A diferenciação entre este tipo de munição guiada e os chamados drones "teleoperados" é essencial. Enquanto os sistemas tradicionais mantêm no ser humano a decisão final — a escolha do alvo e o gatilho letal —, o que se desenha aqui é o deslocamento de uma parcela dessa cadeia decisória para o software. Trata‑se, portanto, de uma mudança de paradigma: a máquina não apenas executa ordens, mas passa a decidir sobre alvos, ainda que orientada por critérios previamente programados.
“Este é um risco para o mundo inteiro. Em poucos anos viveremos um filme de ‘Terminator’”, afirmou o coronel Serhiy Minaiev, comandante da defesa aérea de Zaporizhzhia, em depoimento citado pelo NYT.

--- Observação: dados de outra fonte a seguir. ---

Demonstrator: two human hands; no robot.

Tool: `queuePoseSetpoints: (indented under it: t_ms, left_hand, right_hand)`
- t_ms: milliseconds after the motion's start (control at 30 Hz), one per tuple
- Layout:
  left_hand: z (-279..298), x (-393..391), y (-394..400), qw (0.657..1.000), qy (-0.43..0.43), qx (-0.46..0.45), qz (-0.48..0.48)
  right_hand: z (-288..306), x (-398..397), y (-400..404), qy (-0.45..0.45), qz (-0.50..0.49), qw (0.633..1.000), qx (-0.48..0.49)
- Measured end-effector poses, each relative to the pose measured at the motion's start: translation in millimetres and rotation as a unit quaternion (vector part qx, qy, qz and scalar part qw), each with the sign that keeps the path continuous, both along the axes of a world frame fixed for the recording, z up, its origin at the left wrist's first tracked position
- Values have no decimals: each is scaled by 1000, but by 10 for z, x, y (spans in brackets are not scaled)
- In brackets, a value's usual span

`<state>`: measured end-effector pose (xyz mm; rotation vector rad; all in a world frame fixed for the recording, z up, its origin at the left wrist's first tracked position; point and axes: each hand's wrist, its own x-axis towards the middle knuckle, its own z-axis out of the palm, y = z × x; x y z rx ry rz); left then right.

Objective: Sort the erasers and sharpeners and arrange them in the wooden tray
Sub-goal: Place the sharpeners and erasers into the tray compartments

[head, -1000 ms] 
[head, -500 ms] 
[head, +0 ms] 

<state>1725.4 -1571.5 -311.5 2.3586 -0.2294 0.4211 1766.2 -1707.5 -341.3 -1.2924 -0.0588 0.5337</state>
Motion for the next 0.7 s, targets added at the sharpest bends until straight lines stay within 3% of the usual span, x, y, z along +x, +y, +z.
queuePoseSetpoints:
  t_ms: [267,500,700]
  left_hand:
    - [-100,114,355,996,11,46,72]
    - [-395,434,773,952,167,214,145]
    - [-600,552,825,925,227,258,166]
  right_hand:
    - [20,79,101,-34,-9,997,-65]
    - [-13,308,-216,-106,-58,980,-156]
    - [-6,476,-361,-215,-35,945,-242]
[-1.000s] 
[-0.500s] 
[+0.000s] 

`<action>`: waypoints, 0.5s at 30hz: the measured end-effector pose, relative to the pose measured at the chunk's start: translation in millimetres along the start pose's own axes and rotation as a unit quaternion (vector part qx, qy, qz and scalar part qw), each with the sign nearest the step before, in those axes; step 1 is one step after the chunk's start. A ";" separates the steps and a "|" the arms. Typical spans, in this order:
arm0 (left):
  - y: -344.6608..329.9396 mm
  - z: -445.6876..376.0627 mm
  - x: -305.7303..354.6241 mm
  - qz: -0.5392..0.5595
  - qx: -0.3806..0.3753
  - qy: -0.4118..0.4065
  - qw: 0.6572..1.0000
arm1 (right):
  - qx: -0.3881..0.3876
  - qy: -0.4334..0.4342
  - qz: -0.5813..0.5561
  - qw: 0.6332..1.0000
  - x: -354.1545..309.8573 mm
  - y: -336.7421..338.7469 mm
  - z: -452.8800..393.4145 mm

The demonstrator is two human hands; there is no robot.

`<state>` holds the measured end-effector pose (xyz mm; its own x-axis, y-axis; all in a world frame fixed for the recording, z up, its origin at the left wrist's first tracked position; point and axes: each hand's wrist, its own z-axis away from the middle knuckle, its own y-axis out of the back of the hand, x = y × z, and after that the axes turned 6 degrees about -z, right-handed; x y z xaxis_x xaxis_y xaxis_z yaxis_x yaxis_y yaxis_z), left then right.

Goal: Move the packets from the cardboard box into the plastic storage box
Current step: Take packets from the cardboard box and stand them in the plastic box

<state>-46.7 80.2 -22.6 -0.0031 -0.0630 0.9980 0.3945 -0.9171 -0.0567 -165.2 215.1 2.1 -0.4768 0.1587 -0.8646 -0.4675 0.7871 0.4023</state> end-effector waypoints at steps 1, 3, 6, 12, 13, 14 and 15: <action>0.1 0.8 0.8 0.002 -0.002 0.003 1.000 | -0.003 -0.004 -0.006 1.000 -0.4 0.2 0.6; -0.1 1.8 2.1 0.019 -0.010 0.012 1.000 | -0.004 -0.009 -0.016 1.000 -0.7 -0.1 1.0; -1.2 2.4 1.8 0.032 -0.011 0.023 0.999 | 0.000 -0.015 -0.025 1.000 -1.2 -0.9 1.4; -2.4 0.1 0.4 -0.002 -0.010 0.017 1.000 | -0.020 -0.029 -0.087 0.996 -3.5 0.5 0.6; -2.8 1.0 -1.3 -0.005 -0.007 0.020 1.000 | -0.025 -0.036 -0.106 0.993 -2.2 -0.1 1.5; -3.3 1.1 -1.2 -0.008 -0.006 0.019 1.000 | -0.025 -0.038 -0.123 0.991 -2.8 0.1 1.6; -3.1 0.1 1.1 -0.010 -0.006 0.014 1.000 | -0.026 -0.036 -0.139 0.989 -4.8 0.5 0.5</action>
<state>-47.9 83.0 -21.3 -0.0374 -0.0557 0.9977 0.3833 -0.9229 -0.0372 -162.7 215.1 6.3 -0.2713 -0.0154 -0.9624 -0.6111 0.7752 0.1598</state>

As consequências estratégicas são profundas. Do ponto de vista da ética e do direito internacional, delegar decisões de vida e morte a algoritmos agrava questões de responsabilidade, verificação e proporcionalidade. No plano geopolítico, esses sistemas alteram a tectônica de poder: as forças que dominarem a combinação entre plataformas aéreas de baixo custo e capacidade de autonomia terão nova vantagem assimétrica, redesenhando fronteiras invisíveis de influência.
Analistas como Kateryna Bondar, do CSIS, em Washington, apontam que os achados constituem prova de experimentos sistemáticos. A marcha rumo às armas autônomas é, para observadores prudentes, um movimento decisivo no tabuleiro global — um lance cuja resposta requer coordenação diplomática e normas internacionais robustas, antes que os mecanismos de controle se revelem insuficientes.
Como estrategista, vejo este episódio como um sinal de alerta: não basta tratar a questão no plano técnico; é preciso reconstituir alicerces frágeis da governança sobre tecnologia letal, estabelecer linhas claras de responsabilidade e, sobretudo, desenhar acordos que limitem o uso de sistemas que possam decidir a morte de civis sem confirmação humana adequada. A história mostra que avanços tecnológicos sem freios institucionais transformam campos de batalha em laboratórios de normalização da violência. Evitar tal desfecho exige movimentos de diplomacia que serão testados na prática, agora que o tabuleiro da guerra ganhou uma nova peça — autônoma e imprevisível.